European Stability Mechanism President Klaus Regling sent a clear message to Greece that it should not expect lower primary surplus targets than those set by creditors.
Athens has been trying to convince its lenders that the targeted 3.5% primary surplus for 2018 is too high and it would affect crisis-stricken Greeks.
“The agreement does not change,” said the ESM chief in an interview with a Greek newspaper . “The target of 3.5% has been agreed by the Prime Minister in July (2015). The agreement is very clear. I see there is no tendency (among creditors) to give up this deal and I do not believe that it is in Greece’s interest to challenge last year’s agreement,” Regling said.

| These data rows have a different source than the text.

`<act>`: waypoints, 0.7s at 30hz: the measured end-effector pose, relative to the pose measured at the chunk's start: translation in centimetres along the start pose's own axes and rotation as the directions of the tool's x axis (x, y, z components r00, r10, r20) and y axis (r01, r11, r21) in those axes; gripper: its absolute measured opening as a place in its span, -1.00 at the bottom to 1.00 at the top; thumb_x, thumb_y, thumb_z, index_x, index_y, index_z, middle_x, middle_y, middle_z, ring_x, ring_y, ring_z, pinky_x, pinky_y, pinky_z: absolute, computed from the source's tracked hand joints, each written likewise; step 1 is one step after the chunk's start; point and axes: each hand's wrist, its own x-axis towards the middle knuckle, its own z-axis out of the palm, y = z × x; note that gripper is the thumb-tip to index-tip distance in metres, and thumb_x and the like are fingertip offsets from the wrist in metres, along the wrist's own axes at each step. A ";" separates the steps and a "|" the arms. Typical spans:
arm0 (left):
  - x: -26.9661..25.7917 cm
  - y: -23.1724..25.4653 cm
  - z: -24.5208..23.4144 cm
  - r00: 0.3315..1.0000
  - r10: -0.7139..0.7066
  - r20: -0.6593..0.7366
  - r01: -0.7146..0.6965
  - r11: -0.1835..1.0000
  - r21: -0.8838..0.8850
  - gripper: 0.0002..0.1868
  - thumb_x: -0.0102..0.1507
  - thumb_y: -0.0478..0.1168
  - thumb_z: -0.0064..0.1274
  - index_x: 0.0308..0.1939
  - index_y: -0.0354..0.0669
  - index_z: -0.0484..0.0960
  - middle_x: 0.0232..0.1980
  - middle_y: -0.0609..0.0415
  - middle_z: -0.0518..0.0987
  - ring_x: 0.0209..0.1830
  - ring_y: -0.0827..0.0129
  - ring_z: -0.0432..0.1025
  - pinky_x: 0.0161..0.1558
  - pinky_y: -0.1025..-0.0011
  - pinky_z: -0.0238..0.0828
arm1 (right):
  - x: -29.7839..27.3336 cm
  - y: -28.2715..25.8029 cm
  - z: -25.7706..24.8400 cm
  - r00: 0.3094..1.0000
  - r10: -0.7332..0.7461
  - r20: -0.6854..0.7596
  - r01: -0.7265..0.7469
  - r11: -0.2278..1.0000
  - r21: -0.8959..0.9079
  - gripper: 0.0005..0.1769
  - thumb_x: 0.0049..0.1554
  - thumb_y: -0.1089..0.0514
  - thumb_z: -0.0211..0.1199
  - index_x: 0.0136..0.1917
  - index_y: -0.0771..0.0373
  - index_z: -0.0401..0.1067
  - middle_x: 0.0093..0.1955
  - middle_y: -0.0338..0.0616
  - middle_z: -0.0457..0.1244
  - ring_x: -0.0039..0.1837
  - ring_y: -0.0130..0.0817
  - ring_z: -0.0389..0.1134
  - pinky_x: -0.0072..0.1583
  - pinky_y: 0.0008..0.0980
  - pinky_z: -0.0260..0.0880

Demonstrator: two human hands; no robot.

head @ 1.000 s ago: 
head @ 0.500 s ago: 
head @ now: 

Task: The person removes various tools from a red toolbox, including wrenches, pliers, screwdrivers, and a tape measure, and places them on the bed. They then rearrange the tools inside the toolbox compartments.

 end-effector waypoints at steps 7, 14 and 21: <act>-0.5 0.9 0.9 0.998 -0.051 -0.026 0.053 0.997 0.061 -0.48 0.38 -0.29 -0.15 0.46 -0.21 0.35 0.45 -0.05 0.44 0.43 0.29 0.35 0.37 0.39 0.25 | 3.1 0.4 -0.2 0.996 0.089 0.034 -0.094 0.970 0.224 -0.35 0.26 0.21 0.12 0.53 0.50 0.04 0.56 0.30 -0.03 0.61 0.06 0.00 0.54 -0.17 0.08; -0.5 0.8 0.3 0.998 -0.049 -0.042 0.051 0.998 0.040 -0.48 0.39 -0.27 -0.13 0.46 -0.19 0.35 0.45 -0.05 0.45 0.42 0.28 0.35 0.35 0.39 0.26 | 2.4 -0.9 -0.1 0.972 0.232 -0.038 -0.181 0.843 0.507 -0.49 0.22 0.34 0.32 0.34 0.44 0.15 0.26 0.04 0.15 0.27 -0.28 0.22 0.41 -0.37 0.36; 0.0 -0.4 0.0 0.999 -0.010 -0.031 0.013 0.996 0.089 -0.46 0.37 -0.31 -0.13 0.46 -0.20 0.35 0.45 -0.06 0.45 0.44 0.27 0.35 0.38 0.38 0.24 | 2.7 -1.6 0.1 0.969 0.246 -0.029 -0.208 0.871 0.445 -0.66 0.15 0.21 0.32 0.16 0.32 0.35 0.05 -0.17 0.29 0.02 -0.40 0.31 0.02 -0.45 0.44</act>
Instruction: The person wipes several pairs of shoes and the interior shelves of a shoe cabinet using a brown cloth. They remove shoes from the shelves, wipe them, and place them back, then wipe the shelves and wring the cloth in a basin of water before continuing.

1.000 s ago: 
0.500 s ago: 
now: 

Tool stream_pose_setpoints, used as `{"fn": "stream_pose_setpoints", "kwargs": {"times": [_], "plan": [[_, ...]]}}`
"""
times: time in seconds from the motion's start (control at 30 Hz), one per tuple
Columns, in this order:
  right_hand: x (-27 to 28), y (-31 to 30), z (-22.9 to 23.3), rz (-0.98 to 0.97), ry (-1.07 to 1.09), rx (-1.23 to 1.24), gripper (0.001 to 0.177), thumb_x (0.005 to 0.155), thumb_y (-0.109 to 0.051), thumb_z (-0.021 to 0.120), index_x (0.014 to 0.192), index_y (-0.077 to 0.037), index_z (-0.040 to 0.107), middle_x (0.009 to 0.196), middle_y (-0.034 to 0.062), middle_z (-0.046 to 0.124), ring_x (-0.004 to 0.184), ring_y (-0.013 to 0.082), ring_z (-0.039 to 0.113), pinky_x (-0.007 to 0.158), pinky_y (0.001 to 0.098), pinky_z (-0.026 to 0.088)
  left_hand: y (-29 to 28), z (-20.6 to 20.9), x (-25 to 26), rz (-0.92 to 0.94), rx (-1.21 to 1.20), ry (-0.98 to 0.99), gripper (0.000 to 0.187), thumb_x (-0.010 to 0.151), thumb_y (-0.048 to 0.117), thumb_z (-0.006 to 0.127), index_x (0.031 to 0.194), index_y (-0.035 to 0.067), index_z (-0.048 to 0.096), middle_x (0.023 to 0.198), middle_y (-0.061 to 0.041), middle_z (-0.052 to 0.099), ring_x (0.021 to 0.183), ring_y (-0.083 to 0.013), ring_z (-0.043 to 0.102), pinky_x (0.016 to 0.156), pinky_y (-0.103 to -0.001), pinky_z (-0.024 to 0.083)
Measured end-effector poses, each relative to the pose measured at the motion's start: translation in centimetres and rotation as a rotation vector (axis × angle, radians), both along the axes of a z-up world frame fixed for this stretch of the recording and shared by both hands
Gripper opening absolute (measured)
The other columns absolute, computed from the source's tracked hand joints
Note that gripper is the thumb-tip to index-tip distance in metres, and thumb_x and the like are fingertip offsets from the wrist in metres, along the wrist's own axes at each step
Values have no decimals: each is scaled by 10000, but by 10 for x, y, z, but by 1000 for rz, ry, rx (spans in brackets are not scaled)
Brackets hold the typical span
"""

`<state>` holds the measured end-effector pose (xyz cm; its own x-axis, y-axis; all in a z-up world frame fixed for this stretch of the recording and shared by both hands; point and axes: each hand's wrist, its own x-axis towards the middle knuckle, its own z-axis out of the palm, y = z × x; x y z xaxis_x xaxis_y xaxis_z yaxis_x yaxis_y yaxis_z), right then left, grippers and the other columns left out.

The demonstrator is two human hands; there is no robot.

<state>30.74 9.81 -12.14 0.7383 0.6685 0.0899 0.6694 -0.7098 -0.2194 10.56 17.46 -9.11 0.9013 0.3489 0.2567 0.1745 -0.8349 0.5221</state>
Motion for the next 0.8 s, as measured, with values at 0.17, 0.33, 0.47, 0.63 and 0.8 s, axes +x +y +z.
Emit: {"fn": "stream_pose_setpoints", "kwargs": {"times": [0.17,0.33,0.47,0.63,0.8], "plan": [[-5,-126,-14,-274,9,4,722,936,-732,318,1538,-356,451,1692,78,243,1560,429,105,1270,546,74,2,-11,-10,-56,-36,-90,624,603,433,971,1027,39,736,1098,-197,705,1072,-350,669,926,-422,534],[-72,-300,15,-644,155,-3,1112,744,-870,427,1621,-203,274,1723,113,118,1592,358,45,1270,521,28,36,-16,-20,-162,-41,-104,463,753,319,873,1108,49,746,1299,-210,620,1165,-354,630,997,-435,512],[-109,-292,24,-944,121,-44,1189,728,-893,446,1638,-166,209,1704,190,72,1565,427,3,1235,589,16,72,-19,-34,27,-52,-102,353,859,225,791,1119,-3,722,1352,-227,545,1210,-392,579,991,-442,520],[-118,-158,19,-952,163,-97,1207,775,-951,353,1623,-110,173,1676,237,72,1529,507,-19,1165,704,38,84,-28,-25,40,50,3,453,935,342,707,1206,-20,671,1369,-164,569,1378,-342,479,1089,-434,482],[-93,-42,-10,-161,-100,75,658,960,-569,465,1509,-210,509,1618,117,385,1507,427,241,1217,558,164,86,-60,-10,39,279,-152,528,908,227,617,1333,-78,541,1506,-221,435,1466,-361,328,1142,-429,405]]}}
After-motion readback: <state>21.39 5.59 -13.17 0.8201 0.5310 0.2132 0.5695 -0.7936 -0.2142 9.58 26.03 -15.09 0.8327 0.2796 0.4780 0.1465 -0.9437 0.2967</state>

Regarding measures for Greece’s debt relief, Regling said that even though the International Monetary Fund would like to see action taken now, “there is good reason to do it later, because then we can be more certain about the real needs of Greece.”
On the bailout program reforms, Regling said that it is annoying that some ministers dispute the privatization program, commenting that this shows that not all government members take full ownership of the program. At least, he said, the negative comments on privatizations do not come from the finance minister or the prime minister.
The ESM head stressed that Greece will not need a new bailout program, provided that the government will fully implement the existing one. He added that by the end of the program, the country should be able to borrow from the markets because it will no longer be financed by its European partners.